WHAT NEEDS TO BE DONE:
Write back every record verbatim.

===== EXTRACTED MATERIAL

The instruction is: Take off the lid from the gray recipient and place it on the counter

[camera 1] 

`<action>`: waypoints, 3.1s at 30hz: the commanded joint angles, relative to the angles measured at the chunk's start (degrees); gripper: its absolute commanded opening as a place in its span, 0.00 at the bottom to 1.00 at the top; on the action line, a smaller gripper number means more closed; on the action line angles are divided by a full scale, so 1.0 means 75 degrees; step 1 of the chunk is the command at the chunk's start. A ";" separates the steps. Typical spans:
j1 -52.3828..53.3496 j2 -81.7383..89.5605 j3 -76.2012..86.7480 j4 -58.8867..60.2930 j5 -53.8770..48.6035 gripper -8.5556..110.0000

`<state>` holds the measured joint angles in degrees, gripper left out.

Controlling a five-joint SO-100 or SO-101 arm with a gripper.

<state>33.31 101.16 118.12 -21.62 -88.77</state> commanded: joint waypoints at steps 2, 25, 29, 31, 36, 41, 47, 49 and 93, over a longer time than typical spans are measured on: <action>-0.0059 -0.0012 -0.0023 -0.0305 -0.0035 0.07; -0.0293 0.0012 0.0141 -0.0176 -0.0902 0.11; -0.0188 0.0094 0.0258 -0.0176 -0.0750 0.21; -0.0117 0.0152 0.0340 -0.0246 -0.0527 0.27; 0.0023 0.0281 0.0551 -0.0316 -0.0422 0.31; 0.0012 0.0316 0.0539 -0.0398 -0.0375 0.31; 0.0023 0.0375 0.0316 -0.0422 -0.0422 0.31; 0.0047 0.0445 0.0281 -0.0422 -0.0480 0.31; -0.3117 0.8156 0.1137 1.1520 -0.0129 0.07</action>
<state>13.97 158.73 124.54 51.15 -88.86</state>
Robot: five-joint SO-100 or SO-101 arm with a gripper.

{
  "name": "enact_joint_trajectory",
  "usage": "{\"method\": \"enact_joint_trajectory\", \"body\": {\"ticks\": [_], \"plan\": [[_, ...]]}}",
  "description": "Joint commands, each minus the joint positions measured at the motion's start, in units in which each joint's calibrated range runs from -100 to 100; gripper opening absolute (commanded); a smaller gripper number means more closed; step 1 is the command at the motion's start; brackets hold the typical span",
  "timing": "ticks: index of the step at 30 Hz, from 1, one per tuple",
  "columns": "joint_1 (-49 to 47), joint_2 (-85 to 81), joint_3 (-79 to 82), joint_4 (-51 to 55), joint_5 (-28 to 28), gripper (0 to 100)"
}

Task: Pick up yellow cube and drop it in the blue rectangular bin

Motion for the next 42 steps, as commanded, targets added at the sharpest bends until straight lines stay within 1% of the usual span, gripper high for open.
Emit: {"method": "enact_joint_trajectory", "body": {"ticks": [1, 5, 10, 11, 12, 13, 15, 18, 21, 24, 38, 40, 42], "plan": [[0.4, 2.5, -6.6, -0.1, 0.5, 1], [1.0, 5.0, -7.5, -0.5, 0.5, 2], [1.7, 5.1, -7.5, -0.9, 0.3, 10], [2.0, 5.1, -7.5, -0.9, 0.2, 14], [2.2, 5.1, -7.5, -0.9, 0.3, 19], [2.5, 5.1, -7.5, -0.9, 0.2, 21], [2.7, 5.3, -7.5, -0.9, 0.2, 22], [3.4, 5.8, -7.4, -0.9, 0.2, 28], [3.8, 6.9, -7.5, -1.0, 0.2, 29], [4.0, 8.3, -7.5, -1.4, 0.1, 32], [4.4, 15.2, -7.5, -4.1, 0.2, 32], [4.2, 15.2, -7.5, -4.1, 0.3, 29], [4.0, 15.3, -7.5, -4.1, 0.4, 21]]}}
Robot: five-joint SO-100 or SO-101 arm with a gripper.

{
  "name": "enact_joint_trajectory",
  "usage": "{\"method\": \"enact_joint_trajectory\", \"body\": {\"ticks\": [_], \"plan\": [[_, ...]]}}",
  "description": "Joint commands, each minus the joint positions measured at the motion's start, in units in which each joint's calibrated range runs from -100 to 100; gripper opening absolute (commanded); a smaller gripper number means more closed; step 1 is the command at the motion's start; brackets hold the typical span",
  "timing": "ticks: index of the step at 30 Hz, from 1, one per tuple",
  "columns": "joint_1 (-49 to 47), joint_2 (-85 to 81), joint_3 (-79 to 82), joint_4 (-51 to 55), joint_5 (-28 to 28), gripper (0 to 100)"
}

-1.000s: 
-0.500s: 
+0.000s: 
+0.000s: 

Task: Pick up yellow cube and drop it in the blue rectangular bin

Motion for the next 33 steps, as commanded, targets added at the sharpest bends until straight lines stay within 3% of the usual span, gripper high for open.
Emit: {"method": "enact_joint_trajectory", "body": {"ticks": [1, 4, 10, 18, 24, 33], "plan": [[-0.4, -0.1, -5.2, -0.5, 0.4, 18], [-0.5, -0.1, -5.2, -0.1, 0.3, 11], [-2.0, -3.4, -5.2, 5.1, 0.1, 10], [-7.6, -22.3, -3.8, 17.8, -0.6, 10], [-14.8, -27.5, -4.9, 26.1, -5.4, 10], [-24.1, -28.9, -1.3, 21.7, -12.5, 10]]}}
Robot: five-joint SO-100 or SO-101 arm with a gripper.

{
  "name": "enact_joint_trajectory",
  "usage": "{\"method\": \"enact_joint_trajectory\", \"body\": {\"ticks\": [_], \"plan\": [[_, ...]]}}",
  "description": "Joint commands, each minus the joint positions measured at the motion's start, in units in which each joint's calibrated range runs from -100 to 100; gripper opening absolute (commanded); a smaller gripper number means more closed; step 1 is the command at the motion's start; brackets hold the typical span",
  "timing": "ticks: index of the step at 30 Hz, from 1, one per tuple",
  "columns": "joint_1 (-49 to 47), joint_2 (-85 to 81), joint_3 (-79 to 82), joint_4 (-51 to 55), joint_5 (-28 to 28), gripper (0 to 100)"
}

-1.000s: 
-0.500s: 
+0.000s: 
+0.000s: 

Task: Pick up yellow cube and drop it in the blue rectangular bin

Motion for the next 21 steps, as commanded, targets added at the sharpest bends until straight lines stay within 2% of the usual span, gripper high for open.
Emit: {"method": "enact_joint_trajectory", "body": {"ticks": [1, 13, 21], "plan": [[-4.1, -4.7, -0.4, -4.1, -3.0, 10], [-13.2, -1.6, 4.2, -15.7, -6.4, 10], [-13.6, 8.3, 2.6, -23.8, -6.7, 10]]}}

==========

ANSWER BOX:
The instruction is: Take off the lid from the gray recipient and place it on the counter

[camera 1] 

`<action>`: waypoints, 3.1s at 30hz: the commanded joint angles, relative to the angles measured at the chunk's start (degrees); gripper: its absolute commanded opening as a place in its span, 0.00 at the bottom to 1.00 at the top; on the action line, a smaller gripper number means more closed; on the action line angles are divided by a full scale, so 1.0 means 75 degrees; step 1 of the chunk is the command at the chunk's start. A ";" separates the steps. Typical spans:
j1 -52.3828..53.3496 j2 -81.7383..89.5605 j3 -76.2012..86.7480 j4 -58.8867..60.2930 j5 -53.8770..48.6035 gripper -8.5556..110.0000

`<state>` holds the measured joint angles in degrees, gripper left out.

Controlling a five-joint SO-100 or SO-101 arm with a gripper.

<state>33.31 101.16 118.12 -21.62 -88.77</state> commanded: joint waypoints at steps 2, 25, 29, 31, 36, 41, 47, 49 and 93, over a longer time than typical spans are measured on: <action>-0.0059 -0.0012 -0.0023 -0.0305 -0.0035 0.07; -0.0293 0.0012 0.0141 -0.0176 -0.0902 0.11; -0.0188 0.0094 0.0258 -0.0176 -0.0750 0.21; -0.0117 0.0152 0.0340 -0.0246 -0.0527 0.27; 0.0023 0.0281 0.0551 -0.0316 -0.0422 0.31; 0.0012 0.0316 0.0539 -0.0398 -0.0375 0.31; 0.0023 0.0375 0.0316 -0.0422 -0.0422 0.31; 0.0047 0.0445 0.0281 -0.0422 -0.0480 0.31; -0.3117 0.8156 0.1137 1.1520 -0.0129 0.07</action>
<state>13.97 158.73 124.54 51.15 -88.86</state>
Robot: five-joint SO-100 or SO-101 arm with a gripper.

{
  "name": "enact_joint_trajectory",
  "usage": "{\"method\": \"enact_joint_trajectory\", \"body\": {\"ticks\": [_], \"plan\": [[_, ...]]}}",
  "description": "Joint commands, each minus the joint positions measured at the motion's start, in units in which each joint's calibrated range runs from -100 to 100; gripper opening absolute (commanded); a smaller gripper number means more closed; step 1 is the command at the motion's start; brackets hold the typical span",
  "timing": "ticks: index of the step at 30 Hz, from 1, one per tuple",
  "columns": "joint_1 (-49 to 47), joint_2 (-85 to 81), joint_3 (-79 to 82), joint_4 (-51 to 55), joint_5 (-28 to 28), gripper (0 to 100)"
}

Task: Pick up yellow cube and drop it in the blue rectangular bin

Motion for the next 42 steps, as commanded, targets added at the sharpest bends until straight lines stay within 1% of the usual span, gripper high for open.
Emit: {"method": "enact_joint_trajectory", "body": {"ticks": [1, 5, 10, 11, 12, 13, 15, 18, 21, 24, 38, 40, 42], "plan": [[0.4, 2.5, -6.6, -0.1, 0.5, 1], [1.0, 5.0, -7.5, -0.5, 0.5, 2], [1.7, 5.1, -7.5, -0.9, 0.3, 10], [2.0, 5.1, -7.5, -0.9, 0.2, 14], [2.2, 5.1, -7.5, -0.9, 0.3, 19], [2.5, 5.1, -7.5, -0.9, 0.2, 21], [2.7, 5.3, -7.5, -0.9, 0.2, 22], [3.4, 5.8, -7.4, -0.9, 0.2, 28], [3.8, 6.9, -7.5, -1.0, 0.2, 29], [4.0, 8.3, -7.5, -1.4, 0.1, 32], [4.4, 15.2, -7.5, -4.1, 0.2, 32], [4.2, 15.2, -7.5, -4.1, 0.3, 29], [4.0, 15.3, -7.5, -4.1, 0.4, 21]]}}
Robot: five-joint SO-100 or SO-101 arm with a gripper.

{
  "name": "enact_joint_trajectory",
  "usage": "{\"method\": \"enact_joint_trajectory\", \"body\": {\"ticks\": [_], \"plan\": [[_, ...]]}}",
  "description": "Joint commands, each minus the joint positions measured at the motion's start, in units in which each joint's calibrated range runs from -100 to 100; gripper opening absolute (commanded); a smaller gripper number means more closed; step 1 is the command at the motion's start; brackets hold the typical span",
  "timing": "ticks: index of the step at 30 Hz, from 1, one per tuple",
  "columns": "joint_1 (-49 to 47), joint_2 (-85 to 81), joint_3 (-79 to 82), joint_4 (-51 to 55), joint_5 (-28 to 28), gripper (0 to 100)"
}

-1.000s: 
-0.500s: 
+0.000s: 
+0.000s: 

Task: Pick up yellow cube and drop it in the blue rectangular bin

Motion for the next 33 steps, as commanded, targets added at the sharpest bends until straight lines stay within 3% of the usual span, gripper high for open.
Emit: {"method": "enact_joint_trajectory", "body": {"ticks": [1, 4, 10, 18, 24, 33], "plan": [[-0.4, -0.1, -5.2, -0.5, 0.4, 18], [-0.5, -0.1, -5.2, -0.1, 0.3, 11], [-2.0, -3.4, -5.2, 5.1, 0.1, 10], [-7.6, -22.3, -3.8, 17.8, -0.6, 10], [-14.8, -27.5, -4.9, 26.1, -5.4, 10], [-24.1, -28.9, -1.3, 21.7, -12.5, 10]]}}
Robot: five-joint SO-100 or SO-101 arm with a gripper.

{
  "name": "enact_joint_trajectory",
  "usage": "{\"method\": \"enact_joint_trajectory\", \"body\": {\"ticks\": [_], \"plan\": [[_, ...]]}}",
  "description": "Joint commands, each minus the joint positions measured at the motion's start, in units in which each joint's calibrated range runs from -100 to 100; gripper opening absolute (commanded); a smaller gripper number means more closed; step 1 is the command at the motion's start; brackets hold the typical span",
  "timing": "ticks: index of the step at 30 Hz, from 1, one per tuple",
  "columns": "joint_1 (-49 to 47), joint_2 (-85 to 81), joint_3 (-79 to 82), joint_4 (-51 to 55), joint_5 (-28 to 28), gripper (0 to 100)"
}

-1.000s: 
-0.500s: 
+0.000s: 
+0.000s: 

Task: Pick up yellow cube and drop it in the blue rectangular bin

Motion for the next 21 steps, as commanded, targets added at the sharpest bends until straight lines stay within 2% of the usual span, gripper high for open.
Emit: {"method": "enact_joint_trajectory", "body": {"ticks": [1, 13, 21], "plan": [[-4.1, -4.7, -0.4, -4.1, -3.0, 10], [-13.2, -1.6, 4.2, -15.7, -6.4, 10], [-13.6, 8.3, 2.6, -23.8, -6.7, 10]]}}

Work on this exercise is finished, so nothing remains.